* _What this task involves_
Without including the pictures, copy each line below exactly as it reads.

START Data below

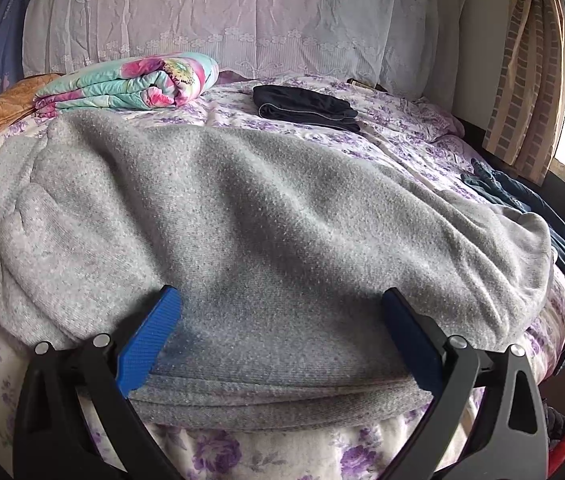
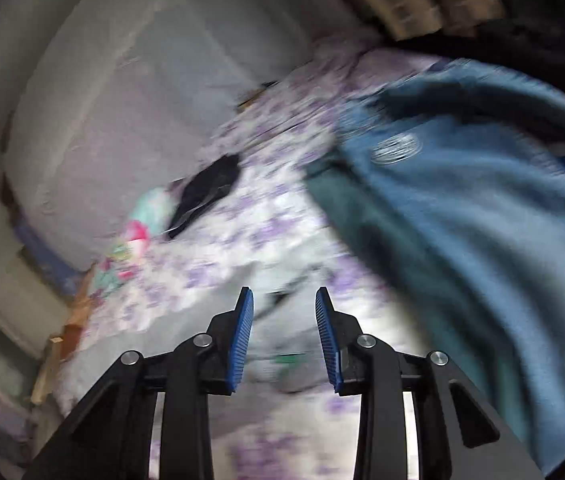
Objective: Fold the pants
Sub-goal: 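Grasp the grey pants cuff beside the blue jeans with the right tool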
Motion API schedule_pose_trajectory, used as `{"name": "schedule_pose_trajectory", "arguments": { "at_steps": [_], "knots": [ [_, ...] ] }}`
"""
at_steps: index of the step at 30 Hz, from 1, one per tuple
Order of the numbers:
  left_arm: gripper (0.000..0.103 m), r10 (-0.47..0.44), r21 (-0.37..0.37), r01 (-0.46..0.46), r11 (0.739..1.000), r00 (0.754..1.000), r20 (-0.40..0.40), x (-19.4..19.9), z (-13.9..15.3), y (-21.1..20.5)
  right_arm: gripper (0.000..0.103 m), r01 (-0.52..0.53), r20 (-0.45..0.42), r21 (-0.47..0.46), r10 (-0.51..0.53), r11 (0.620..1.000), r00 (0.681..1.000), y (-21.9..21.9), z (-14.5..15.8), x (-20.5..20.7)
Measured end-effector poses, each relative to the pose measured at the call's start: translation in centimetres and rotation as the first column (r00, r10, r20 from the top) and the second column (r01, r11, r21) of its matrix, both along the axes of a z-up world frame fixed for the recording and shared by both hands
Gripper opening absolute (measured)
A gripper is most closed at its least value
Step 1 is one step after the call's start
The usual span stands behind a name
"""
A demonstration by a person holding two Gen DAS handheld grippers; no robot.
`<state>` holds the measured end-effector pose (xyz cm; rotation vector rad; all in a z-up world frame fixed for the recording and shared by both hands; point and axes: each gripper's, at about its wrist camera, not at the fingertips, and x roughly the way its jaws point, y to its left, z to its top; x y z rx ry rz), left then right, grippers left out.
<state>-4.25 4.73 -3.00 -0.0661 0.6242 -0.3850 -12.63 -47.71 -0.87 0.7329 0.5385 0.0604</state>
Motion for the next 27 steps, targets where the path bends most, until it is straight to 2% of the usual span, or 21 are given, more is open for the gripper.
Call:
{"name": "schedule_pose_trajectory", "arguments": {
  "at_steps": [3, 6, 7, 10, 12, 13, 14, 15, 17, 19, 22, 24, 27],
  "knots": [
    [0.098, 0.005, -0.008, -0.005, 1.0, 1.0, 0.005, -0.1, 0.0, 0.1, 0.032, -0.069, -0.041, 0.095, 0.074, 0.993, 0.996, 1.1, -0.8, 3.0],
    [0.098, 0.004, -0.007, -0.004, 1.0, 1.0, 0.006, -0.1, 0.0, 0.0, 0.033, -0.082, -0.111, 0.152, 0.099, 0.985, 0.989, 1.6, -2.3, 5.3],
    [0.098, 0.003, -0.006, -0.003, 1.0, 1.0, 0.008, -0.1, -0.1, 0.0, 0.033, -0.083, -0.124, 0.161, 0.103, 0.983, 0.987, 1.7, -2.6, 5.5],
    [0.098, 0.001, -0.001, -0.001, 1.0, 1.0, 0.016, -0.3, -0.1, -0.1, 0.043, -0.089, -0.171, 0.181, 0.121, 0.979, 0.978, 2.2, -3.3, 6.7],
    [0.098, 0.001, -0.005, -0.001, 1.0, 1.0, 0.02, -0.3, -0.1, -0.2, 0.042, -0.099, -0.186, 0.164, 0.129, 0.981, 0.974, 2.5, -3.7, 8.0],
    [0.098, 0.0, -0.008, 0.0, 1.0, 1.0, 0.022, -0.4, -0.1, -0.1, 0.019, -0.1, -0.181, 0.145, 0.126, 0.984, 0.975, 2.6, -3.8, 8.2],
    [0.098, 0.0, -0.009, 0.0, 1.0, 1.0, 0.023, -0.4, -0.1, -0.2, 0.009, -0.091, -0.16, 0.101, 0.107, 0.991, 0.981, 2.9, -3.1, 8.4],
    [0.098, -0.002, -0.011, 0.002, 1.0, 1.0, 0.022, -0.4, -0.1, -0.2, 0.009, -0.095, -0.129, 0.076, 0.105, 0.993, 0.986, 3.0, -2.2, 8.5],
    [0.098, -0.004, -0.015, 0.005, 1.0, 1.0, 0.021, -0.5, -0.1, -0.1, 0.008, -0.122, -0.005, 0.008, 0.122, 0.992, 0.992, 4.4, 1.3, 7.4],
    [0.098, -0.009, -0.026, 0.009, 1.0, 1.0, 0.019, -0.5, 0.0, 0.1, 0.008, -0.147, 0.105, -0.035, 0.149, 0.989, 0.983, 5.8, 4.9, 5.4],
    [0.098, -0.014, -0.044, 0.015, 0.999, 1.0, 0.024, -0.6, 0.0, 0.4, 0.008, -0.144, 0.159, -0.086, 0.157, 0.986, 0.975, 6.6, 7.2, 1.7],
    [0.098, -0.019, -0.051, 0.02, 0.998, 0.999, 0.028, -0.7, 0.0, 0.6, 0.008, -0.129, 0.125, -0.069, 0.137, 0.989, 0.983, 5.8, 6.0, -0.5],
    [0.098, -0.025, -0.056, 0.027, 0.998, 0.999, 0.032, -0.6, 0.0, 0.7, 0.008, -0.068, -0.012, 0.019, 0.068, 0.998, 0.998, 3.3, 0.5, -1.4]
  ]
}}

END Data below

* _Output below_
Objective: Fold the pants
Sub-goal: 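Grasp the grey pants cuff beside the blue jeans with the right tool
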Motion API schedule_pose_trajectory, used as `{"name": "schedule_pose_trajectory", "arguments": { "at_steps": [_], "knots": [ [_, ...] ] }}`
"""
at_steps: index of the step at 30 Hz, from 1, one per tuple
Order of the numbers:
  left_arm: gripper (0.000..0.103 m), r10 (-0.47..0.44), r21 (-0.37..0.37), r01 (-0.46..0.46), r11 (0.739..1.000), r00 (0.754..1.000), r20 (-0.40..0.40), x (-19.4..19.9), z (-13.9..15.3), y (-21.1..20.5)
  right_arm: gripper (0.000..0.103 m), r01 (-0.52..0.53), r20 (-0.45..0.42), r21 (-0.47..0.46), r10 (-0.51..0.53), r11 (0.620..1.000), r00 (0.681..1.000), y (-21.9..21.9), z (-14.5..15.8), x (-20.5..20.7)
Measured end-effector poses, each relative to the pose measured at the call's start: translation in centimetres and rotation as the first column (r00, r10, r20 from the top) and the second column (r01, r11, r21) of its matrix, both along the axes of a z-up world frame fixed for the recording and shared by both hands
Gripper opening absolute (measured)
A gripper is most closed at its least value
Step 1 is one step after the call's start
The usual span stands behind a name
"""
A demonstration by a person holding two Gen DAS handheld grippers; no robot.
`<state>` holds the measured end-effector pose (xyz cm; rotation vector rad; all in a z-up world frame fixed for the recording and shared by both hands; point and axes: each gripper's, at about its wrist camera, not at the fingertips, and x roughly the way its jaws point, y to its left, z to its top; x y z rx ry rz), left then right, grippers left out.
<state>-4.25 4.73 -3.00 -0.0661 0.6242 -0.3850 -12.63 -47.71 -0.87 0.7329 0.5385 0.0604</state>
Motion for the next 27 steps, targets where the path bends most, until it is straight to 2% of the usual span, or 21 are given, more is open for the gripper.
Call:
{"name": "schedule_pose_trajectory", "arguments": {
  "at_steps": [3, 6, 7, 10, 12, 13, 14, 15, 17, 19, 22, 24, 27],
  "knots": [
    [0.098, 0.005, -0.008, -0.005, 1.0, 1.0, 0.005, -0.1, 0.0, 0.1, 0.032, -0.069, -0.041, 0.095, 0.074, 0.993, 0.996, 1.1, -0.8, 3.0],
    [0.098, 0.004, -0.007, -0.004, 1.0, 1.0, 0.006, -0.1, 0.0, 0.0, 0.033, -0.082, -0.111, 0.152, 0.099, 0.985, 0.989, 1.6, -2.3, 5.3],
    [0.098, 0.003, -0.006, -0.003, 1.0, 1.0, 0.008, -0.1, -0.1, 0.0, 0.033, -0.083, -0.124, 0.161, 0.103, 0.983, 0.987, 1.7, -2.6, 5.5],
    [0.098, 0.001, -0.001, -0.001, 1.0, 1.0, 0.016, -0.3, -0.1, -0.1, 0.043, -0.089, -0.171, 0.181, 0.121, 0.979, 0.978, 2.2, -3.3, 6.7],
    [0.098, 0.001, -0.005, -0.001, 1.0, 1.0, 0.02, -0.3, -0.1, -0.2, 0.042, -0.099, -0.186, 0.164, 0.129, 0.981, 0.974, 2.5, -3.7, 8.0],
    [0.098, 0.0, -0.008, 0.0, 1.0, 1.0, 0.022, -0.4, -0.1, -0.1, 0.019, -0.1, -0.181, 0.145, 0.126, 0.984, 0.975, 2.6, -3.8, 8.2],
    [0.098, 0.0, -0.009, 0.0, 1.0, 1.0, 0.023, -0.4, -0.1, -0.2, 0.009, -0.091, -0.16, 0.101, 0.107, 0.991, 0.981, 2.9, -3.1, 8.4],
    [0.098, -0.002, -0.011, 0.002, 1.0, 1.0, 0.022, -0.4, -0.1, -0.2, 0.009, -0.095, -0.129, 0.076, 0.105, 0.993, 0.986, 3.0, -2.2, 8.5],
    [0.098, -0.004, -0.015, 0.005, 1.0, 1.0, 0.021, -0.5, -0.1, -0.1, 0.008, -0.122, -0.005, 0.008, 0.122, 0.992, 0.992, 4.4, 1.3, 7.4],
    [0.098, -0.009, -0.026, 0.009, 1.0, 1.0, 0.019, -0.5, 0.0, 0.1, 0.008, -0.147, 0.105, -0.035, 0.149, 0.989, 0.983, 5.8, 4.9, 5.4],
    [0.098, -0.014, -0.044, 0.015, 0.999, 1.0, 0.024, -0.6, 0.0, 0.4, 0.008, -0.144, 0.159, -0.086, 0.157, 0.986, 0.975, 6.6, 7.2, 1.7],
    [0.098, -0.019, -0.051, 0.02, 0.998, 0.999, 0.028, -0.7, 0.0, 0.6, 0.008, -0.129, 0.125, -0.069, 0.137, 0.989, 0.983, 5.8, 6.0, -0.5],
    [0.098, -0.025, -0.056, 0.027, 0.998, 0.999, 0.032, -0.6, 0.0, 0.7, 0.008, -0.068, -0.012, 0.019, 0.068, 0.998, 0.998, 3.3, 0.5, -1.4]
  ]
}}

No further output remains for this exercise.